Money Saving 301
January 18, 2024

How to Save Money – The Beginner's Guide

Start by Making Goals

Money saving should start with goals. Thinking about where you want to go helps you answer questions like, “how much money should I have saved,” and determine the best way to save money for your situation. Also, specific goals can help you be a more successful saver.

First, think about what you want to save for; that will help define your short-term and long-term financial goals. Short-term goals usually cover the next year to three years; long-term goals are those four years or more away. If you need ideas, see 4 Financial Resolutions for Your Future.

Once you’ve identified what you want to save for, figure out how much you want to save for each goal. Also, estimate how long you think it could take you to save that amount.

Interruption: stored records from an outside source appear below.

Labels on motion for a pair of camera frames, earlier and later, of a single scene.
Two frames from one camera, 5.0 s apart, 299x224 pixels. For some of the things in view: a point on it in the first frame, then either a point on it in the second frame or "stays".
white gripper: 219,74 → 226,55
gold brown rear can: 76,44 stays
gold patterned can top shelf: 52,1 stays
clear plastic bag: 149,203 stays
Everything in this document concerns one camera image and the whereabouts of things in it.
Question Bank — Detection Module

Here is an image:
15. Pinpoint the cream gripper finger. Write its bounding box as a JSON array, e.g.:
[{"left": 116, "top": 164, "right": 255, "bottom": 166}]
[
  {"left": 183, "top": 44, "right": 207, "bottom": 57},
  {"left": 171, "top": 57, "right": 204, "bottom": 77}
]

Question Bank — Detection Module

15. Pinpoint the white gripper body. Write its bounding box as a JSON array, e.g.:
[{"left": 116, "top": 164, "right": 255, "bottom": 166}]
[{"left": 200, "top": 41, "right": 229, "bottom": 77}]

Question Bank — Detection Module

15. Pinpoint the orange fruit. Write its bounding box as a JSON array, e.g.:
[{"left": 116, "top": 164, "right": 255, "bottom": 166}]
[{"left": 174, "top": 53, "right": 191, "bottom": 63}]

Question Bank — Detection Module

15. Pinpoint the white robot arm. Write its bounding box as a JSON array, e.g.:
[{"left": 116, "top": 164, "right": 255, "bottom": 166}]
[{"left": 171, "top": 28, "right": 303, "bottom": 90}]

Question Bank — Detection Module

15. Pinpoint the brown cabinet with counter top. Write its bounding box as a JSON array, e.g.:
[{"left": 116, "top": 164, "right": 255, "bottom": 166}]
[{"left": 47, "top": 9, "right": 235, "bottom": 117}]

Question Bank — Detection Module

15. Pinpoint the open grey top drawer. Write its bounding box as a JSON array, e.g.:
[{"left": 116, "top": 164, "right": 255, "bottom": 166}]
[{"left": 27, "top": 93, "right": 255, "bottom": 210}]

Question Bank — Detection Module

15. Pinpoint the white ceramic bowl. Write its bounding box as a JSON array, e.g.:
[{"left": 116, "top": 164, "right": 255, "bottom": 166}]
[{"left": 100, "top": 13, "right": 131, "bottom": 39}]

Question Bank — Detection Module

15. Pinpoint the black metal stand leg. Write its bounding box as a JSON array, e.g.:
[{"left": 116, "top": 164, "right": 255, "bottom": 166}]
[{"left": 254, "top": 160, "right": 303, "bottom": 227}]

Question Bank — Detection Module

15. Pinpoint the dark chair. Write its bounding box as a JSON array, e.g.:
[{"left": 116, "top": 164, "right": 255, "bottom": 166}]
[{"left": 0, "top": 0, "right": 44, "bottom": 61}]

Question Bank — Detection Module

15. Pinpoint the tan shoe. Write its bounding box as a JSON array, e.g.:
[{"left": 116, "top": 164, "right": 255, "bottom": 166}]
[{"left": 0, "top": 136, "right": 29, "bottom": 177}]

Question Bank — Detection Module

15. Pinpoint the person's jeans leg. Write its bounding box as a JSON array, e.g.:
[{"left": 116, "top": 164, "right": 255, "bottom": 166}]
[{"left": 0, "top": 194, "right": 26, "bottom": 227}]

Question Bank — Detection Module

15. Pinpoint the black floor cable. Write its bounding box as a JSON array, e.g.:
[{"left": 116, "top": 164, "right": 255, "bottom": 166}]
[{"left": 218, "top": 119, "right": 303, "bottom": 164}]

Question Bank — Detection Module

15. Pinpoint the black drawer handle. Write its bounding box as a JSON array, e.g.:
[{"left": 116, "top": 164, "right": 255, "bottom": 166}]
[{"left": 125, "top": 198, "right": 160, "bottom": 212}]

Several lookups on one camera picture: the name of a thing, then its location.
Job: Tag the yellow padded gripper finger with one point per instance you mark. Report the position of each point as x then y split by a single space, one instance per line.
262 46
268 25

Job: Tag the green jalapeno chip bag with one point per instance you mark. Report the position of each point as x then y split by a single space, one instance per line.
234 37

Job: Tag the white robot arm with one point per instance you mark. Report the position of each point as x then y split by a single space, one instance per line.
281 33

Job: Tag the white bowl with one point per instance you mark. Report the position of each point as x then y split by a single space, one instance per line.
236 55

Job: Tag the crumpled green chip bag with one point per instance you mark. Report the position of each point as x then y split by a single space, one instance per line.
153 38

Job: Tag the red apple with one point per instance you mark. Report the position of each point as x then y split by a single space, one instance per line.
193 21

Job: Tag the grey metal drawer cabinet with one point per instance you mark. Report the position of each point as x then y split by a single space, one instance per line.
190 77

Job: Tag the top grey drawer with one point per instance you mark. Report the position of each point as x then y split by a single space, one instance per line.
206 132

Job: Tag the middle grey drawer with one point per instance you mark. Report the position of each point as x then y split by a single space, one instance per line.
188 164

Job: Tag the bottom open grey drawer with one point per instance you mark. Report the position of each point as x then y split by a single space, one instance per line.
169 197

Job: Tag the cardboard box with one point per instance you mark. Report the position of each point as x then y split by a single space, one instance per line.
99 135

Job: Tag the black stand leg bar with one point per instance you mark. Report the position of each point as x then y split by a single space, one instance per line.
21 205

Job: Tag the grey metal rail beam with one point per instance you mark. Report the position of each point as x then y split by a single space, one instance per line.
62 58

Experts recommend you include at least one small achievable, short-term goal. Make it something fun you wouldn’t usually pay for out of your regular monthly budget. Seeing success can help you feel good and boost your motivation to stick with the habit.

Once your goals are defined, prioritize them. Do you know you’re going to need money in the short-term, like for a deposit on a new apartment? Factor that in. Just don’t forget to think about your long-term goals to keep important things like retirement in focus. While retirement is a long-term goal, you still want to act on it now. Don’t put it off entirely, because the earlier you invest the more time your money has to grow.

After your goals are defined and prioritized, decide how much of your monthly savings to put toward each goal.

Create a Budget

Next, make sure you understand how to budget so you can save money. Track all income and every single expense, either on paper, in a spreadsheet, or using an app. Divide your expenses into categories like gas, groceries, mortgage, dining out, and entertainment.

Using a budgeting app can help you automatically assign categories to expenses and total your spending for each. This will allow you to see trends in your spending, including what percentage of your income goes to each category. Apps may also provide budget tips. Using this information, you can set a budget with spending targets for each category. Every app does this a little differently, so look around and find what works best for you.

If you can’t save as much as you’d like, look at your spending categories and see if there are things you can spend less on. One helpful budgeting rule to try is the 50/30/20 budget rule. You may be surprised how much you spend on non-essentials, like dining out or subscription services, and decide to cut back there so you can save more. You might also be able to shop around and reduce costs for your fixed expenses, like cell phone service or car insurance.

Remember, start saving with any amount you can afford. The longer your money has to grow, the better, an important concept called the time value of money. As you get used to budgeting you can always increase your savings.

Automate Your Savings

Now that you’ve identified how much you can save, how do you make it happen?

The most dependable way to ensure you put the money away is to automate your savings. Many people say when they never see the money go out of their account, they don’t miss it.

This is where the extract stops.